Вопрос этот задевал не только писательские сердца. «За что боролись?» — этот вопрос волновал тогда очень и очень многих, задыхавшихся от угара НЭПа, и не видевших за этим угаром сияющих высот светлого коммунистического завтра. Так за что же боролись такие, несомненно, убежденные большевики, как Либединский или Раскольников, или Фурманов? Дмитрий Андреевич вообще был очень искренним человеком — он был искренен тогда, когда он был анархистом, и также искренен, когда он стал большевиком, пытающимся истребить в себе свой анархизм. Что касается и Фурманова, и Либединского, трудно было бы утверждать, что октябрьский переворот и гражданская война были для них событиями такого рода, которые осознаются, как неумолимо вытекающие из каких бы то ни было теорий. Для них вряд ли имело первостепенную важность то, что когда-то написали Маркс или Ленин. Впрочем, Либединский казался теоретически несколько более образованным. Фурманов же, когда Раскольников в пылу спора сослался на ленинскую статью «О кооперации», простодушно заметил:
— Как будто правильно, но уж очень скучно.

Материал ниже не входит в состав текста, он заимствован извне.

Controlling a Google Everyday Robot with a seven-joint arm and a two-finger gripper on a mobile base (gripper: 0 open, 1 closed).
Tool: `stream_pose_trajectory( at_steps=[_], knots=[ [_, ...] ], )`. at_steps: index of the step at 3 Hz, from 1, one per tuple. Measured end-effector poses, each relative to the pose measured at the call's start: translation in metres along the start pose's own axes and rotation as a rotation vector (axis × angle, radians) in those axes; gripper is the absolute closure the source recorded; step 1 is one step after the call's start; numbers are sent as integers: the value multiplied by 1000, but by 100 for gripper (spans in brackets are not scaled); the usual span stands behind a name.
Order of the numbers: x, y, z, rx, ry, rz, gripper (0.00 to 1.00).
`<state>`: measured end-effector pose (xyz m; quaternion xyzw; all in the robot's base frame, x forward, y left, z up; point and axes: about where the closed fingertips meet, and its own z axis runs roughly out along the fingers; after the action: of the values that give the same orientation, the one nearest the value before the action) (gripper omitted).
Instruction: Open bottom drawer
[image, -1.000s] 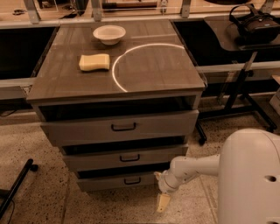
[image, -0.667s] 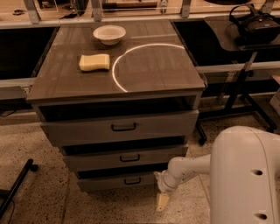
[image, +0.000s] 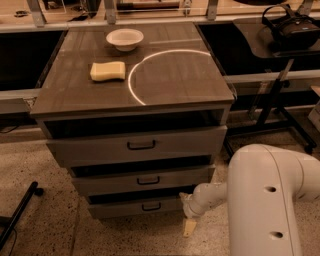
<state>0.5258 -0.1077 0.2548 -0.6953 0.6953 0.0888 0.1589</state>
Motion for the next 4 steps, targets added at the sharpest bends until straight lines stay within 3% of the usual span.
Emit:
stream_pose_trajectory(
  at_steps=[2, 4],
  knots=[
    [22, -33, 24, 79, -56, -62, 0],
    [29, -55, 43, 84, -67, -69, 0]
  ],
)
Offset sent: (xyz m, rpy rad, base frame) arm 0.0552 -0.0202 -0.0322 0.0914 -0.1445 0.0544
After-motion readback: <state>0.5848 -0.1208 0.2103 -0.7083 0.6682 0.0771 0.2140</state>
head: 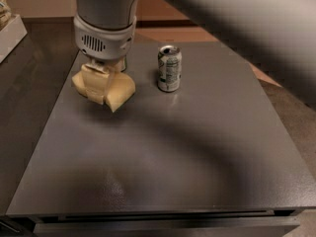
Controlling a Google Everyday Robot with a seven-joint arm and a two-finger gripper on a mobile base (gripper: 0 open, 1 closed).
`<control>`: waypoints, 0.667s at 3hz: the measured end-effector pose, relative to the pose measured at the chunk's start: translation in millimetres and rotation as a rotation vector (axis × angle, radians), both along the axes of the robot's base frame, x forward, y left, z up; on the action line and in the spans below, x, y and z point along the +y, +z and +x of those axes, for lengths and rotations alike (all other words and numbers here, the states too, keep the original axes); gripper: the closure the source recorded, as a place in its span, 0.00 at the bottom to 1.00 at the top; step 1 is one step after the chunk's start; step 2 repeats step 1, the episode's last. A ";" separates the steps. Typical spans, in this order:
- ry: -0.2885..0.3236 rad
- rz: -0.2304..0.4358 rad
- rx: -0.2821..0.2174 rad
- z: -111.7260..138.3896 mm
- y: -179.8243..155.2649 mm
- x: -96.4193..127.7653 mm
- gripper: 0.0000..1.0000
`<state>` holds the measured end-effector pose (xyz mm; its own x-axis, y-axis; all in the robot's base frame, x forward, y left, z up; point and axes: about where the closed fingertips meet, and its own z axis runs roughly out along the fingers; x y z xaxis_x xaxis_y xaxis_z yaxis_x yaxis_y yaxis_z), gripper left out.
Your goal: Pick sponge
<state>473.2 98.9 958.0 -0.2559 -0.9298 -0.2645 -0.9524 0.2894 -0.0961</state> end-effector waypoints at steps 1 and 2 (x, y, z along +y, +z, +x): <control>0.000 0.001 -0.001 0.0 0.0 0.3 1.00; 0.000 0.001 -0.001 0.0 0.0 0.3 1.00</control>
Offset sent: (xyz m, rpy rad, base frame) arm 0.0000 0.0000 0.0000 0.0000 0.0000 0.0000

Оба писателя были большевиками не потому, что видели за Марксом или Лениным теоретическую правоту, а потому, что их захватила революция, что они верили в нее своим «нутром», причем верили в нее именно так, как в нее верил герой повести Алексея Толстого «Голубые города». Они ожидали от победоносной революции, прежде всего, перемены в области межчеловеческих отношений, «счастья для всех», «голубых городов» социалистического будущего. НЭП просто не мог не стать для них чем-то непонятным и чуждым, прежде всего потому, что он нес с собою прежнюю несправедливость и неравенство, которые неминуемо создаются властью денег. Наверное, точно так же верила в революцию и привалившаяся к моему плечу Лида.

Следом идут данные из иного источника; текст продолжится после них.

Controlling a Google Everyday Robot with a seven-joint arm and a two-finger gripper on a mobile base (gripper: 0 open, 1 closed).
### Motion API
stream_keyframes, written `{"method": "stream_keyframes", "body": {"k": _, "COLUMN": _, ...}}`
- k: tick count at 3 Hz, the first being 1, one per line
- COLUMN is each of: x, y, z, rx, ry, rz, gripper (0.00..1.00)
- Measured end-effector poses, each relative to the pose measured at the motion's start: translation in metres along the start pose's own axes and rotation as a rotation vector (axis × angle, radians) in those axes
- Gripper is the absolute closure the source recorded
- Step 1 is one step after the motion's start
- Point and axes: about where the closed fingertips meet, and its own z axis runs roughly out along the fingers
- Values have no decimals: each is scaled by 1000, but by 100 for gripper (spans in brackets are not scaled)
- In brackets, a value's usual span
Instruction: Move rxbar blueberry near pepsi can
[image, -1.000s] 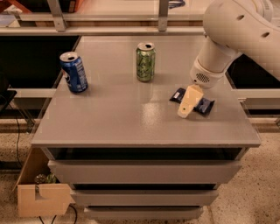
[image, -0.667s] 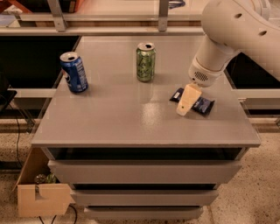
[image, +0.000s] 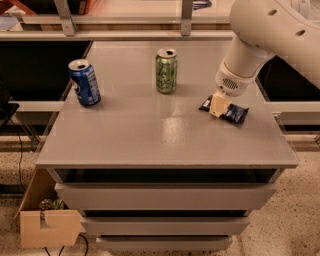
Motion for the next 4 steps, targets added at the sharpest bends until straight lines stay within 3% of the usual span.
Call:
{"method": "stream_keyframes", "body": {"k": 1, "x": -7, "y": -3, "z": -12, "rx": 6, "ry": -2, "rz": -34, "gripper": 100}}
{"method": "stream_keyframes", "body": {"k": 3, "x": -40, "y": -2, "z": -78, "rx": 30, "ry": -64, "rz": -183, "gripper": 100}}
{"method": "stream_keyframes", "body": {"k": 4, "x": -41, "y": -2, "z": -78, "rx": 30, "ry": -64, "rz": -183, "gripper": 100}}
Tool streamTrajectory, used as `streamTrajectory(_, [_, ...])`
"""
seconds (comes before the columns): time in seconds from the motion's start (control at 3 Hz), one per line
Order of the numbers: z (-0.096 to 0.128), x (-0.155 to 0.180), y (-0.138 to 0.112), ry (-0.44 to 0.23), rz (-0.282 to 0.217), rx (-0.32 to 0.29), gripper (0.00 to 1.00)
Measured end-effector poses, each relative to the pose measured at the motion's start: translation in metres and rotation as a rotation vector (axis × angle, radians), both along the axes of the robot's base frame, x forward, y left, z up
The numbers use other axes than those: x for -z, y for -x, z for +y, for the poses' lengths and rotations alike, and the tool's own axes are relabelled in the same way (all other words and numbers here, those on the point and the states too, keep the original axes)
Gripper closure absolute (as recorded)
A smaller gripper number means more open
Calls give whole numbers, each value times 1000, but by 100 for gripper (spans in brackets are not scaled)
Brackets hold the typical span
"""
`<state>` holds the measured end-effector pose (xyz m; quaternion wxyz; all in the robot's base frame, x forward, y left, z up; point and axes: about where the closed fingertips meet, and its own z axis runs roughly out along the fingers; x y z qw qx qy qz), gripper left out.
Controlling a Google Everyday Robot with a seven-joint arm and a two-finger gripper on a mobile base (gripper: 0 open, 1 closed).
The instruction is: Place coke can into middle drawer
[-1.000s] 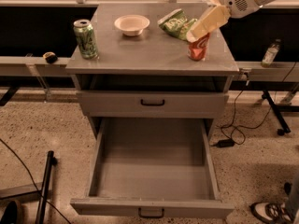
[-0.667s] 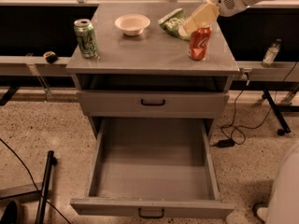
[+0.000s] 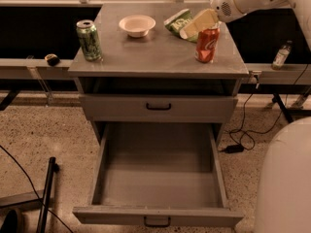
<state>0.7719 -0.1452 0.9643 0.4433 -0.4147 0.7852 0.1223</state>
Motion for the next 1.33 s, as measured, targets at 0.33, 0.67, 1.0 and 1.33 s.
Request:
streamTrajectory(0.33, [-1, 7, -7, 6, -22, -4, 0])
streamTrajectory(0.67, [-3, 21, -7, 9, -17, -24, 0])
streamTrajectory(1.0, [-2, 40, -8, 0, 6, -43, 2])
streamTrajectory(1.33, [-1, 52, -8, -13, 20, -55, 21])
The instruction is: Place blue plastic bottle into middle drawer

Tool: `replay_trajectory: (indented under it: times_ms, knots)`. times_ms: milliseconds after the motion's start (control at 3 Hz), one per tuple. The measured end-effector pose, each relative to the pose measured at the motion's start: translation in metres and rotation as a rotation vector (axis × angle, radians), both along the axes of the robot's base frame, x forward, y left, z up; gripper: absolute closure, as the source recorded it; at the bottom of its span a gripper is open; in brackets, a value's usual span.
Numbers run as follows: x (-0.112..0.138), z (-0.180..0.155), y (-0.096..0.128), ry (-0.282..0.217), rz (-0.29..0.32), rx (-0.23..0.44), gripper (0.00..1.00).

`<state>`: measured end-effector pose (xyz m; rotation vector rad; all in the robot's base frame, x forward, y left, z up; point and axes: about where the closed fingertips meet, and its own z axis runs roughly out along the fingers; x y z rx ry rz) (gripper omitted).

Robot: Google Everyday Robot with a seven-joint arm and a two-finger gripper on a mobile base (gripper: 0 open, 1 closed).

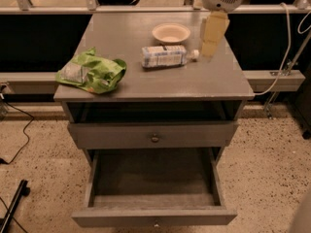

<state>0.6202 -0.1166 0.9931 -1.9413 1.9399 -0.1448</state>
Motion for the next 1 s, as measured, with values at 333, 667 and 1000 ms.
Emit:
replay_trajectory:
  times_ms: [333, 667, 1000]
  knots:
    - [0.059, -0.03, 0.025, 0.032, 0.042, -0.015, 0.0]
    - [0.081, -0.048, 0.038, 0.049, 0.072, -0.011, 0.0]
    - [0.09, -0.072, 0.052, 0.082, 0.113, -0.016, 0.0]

Посиделки закончились уже под утро. Во всяком случае когда я, проводив Лиду до дверей ее квартиры, возвращался бульварами к себе домой, уже забрезжили первые признаки зимнего рассвета. По пути мне думалось, конечно, о том, что социалистическое нетерпение, основанное на инстинктивном неприятии эксплуатации, наживы, замыкания существования в скорлупу «частного человека», является питательной средой для политиков, которые возьмутся похоронить НЭП. Прекрасно понимаю, что в НЭПе заложены глубинные противоречия, резюмированные Лениным в предельно лаконичной формуле «кто — кого?». Понимаю, что эти противоречия неизбежно взорвут НЭП изнутри, но понимаю и другое — нельзя допустить, чтобы отказ от НЭПа произошел в порыве политического усердия не по разуму, и вылился в поспешную импровизацию, чреватую хозяйственной катастрофой…

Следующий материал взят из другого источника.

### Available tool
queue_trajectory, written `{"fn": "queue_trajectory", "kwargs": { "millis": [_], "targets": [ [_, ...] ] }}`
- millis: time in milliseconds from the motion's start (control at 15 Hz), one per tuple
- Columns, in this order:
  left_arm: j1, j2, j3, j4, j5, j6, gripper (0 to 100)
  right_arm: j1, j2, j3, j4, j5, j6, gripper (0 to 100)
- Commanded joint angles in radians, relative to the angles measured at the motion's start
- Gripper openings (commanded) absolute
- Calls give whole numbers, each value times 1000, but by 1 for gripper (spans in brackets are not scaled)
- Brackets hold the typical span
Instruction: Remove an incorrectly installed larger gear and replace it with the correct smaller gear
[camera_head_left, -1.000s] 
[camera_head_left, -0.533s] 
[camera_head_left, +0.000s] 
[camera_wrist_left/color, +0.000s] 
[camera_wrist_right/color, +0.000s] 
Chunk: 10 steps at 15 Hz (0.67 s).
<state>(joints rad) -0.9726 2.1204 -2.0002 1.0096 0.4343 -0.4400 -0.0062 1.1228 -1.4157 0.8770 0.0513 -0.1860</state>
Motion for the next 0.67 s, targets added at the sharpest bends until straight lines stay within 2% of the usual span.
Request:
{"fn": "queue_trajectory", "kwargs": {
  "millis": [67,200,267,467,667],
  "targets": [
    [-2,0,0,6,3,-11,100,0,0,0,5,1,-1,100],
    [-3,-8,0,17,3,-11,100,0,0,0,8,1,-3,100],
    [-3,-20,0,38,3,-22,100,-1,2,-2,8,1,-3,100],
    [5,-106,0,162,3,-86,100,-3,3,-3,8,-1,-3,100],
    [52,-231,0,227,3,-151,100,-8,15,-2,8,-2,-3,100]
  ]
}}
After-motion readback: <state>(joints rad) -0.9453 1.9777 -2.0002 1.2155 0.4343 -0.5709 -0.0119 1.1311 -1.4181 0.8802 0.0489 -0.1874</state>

Однако не только эти мысли занимали мою голову. Вспомнилось вдруг о так и не завершенном расследовании сентябрьской перестрелки. Московский угрозыск поначалу рьяно взялся за дело. Среди убитых были уверенно опознаны два налетчика из разгромленной незадолго до того банды… и на этом все застопорилось. Либо в угро так больше ничего и не смогли раскопать, либо смогли, но вот доводить эти сведения до нас не сочли нужным. Что же тут поделать? Ждать нового удара, неизвестно от кого и неизвестно по какой причине?
Сдается мне, что те нападавшие не собирались нас убивать, — во всяком случае, сразу. Именно поэтому у нас появился шанс от них отбиться. Но кто же и зачем так жаждет побеседовать со мной накоротке? Усиленно роясь в своей памяти и памяти Осецкого, по-прежнему так и не нахожу ответа.